If you are a Star Trek fam, you will undoubtedly know the Next Generation episode called “Relics”. It is the one where Scotty the Engineer of the Original Series Enterprise ends up on the NG ship.
I won’t go into lots of details as the fan-favorite episode is fairly simple. Scotty arrives on the new Enterprise some 75 years after he put himself in stasis. He bumbles around at first not fully grasping that the ship and in fact, the Universe has progressed. He finally feels very out of place in a world that has now passed him by.
He enters the holodeck which has created a replica of his Enterprise bridge. He finally realizes that he is a relic.

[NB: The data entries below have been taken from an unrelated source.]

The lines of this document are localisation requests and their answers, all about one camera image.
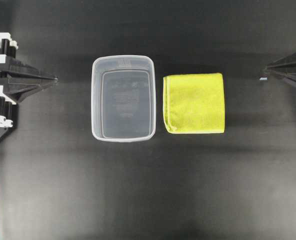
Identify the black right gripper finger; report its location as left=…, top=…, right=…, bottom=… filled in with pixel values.
left=259, top=70, right=296, bottom=88
left=265, top=52, right=296, bottom=73

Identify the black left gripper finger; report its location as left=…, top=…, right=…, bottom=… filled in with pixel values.
left=3, top=57, right=58, bottom=80
left=5, top=79, right=58, bottom=104

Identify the clear plastic container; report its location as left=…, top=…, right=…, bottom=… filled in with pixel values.
left=91, top=55, right=156, bottom=143

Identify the yellow folded towel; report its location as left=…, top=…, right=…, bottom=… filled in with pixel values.
left=163, top=73, right=225, bottom=134

So in a way, I too am a relic. My last job was quite fulfilling and I lasted there for 17 years. I managed hundreds of computers in a computer room the size of a foot ball field. I had read the manuals and code that created the software operating system and also delved into the manuals and code for many subsystems. Just like Scotty, I felt I could ‘feel’ the status of the systems and I knew workarounds that others had no clue to. At one time, I had a way to bypass the secure logons to take over the system and I know that no pone else did, or the problem would have been fixed. I never saw nor heard of someone using this hack. I never did reveal it because once I did there would be the possibility others could pass it along. I also did not want any customes to know it. I did, in a round about way, have the problem addressed but never let on why.
Even before my 17years as a computer engineer, I had decades of access to the earlier models, dating back to dial up access. Unless you are a computer nerd (or System Manager in my case) you probably don’t understand the effect computers can have on you. Just out of college I began playing with them and got a thrill when my programs controlled a machine. Today it might be the same as the feeling if you were to read some books and created a robot that works right off! I taught myself to program and learned a number of languages. I never did well with human languages because there were too many exceptions. Computer languages made more sense to me.

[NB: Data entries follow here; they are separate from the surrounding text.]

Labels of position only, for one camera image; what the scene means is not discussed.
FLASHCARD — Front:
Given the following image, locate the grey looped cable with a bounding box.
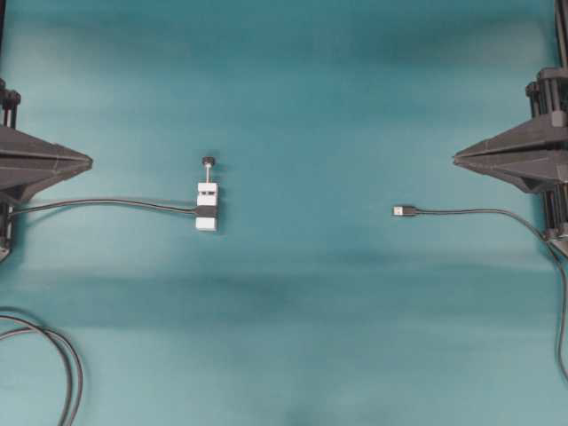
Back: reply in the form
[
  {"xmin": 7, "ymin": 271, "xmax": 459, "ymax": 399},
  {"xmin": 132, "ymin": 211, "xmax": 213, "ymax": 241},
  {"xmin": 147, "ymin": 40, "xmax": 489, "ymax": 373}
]
[
  {"xmin": 0, "ymin": 327, "xmax": 75, "ymax": 426},
  {"xmin": 0, "ymin": 313, "xmax": 84, "ymax": 426}
]

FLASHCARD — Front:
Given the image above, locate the black male USB cable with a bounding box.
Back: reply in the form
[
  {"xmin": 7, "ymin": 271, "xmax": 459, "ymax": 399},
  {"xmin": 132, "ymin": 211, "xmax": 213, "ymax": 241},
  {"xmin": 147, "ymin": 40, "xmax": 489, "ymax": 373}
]
[{"xmin": 390, "ymin": 204, "xmax": 568, "ymax": 378}]

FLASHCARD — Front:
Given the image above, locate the black female USB cable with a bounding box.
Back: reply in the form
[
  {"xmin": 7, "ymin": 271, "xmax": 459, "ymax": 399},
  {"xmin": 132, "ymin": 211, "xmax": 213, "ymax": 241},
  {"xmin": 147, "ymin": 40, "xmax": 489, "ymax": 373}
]
[{"xmin": 8, "ymin": 197, "xmax": 218, "ymax": 220}]

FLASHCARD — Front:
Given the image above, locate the white clamp with screw knob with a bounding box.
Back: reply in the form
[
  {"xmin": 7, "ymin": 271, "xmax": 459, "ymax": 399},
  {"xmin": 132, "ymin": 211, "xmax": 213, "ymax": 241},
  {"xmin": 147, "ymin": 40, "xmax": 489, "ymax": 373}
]
[{"xmin": 195, "ymin": 156, "xmax": 219, "ymax": 232}]

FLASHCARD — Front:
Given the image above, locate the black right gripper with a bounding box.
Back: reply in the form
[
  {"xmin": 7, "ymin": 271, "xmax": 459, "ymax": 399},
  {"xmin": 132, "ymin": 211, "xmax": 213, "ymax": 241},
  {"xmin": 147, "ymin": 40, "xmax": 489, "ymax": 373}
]
[{"xmin": 452, "ymin": 67, "xmax": 568, "ymax": 257}]

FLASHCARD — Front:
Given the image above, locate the black frame post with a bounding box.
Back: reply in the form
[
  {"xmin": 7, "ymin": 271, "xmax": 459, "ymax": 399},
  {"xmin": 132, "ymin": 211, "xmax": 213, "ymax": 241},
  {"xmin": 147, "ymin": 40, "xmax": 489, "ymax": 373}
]
[
  {"xmin": 555, "ymin": 0, "xmax": 567, "ymax": 67},
  {"xmin": 0, "ymin": 0, "xmax": 6, "ymax": 60}
]

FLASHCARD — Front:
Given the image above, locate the black frame post left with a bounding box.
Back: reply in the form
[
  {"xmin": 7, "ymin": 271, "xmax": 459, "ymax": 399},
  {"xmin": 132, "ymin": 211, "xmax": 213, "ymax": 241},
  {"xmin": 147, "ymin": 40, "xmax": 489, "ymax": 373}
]
[{"xmin": 0, "ymin": 0, "xmax": 6, "ymax": 60}]

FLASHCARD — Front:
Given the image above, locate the black frame post right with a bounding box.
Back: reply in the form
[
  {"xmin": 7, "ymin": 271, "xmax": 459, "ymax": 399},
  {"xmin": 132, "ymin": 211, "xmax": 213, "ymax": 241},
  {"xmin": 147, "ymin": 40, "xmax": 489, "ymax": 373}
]
[{"xmin": 555, "ymin": 0, "xmax": 567, "ymax": 67}]

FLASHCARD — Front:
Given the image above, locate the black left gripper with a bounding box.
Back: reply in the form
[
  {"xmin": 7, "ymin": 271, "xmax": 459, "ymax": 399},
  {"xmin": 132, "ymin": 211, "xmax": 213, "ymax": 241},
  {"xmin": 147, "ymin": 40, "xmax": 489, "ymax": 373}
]
[{"xmin": 1, "ymin": 79, "xmax": 92, "ymax": 262}]

People learning programming will be taught to flowchart the program. This is a diagram which shows how all the modules fit together. There might be a box that shows accepting data from the user, then one which shows error checking that information to put it in a specific format for the computer to use. There will be main routines and so on. I never learned nor flowcharted a single program that I can remember. The flow of the program just seemed logical to me and I could visualize it. Now these programs were not extremely complicated, but still, I could visualize the flow and would often just start entering the code into the computer. Many of the routines, such as error checking, are common in many languages you just have to change the code, but the steps are the same. This included in chwecking length and filling or stripping items, checking if the user entered just numberic data or alphanumeric data. I once had to write an inventory system which would have data entry made by people who had only typerwriter knowledge. I knew that some typewrites used things like a lower case “L” for a one. I had to account for that. One time the person entering data joked and entered the year in Roman Numberals. My software issued a kind warning “Sorry, I think that you typed other than numbers for this entry”. I have seen other programs choke if the data was not correct.
For a Public TV Station event, I wrote a complete inventory system. You could enter items which were donated then track them through the sale and pickup information. I created reports to show hourly, daily and cumulative totals and averages. I also calculated average selling price in categories as a percentage of retail. We ran that software for the 10 day event every year for almost a decade. I made very few changes during that time.
So like Scotty, I too felt sad when I was retired from the computer company. I *could* have purchased a small mainframe (now in the hundreds to thousands of dollars) but here in Hawaii it didn’t make sense.
Then… I fould a free simulation which runs under Windows and I actually loaded it on a Windows 7 system. I can open it up and with a few exceptions of things that have not been added, it is a window in time for me. I can use the Database system to hold and query data, I can program in Basic, Fortran, Cobal and other languages and can even poke around in the operating system code. It really is like a holodeck.
What used to cost hundreds of thousands of dollars, be only accessable in hardware and needed a computer room with power and air conditioning is now running on demand on my Windows 7 box.
So like watching an old movie or opening an old scrapbook, this simulation takes me back to things that I used for over 2 decades.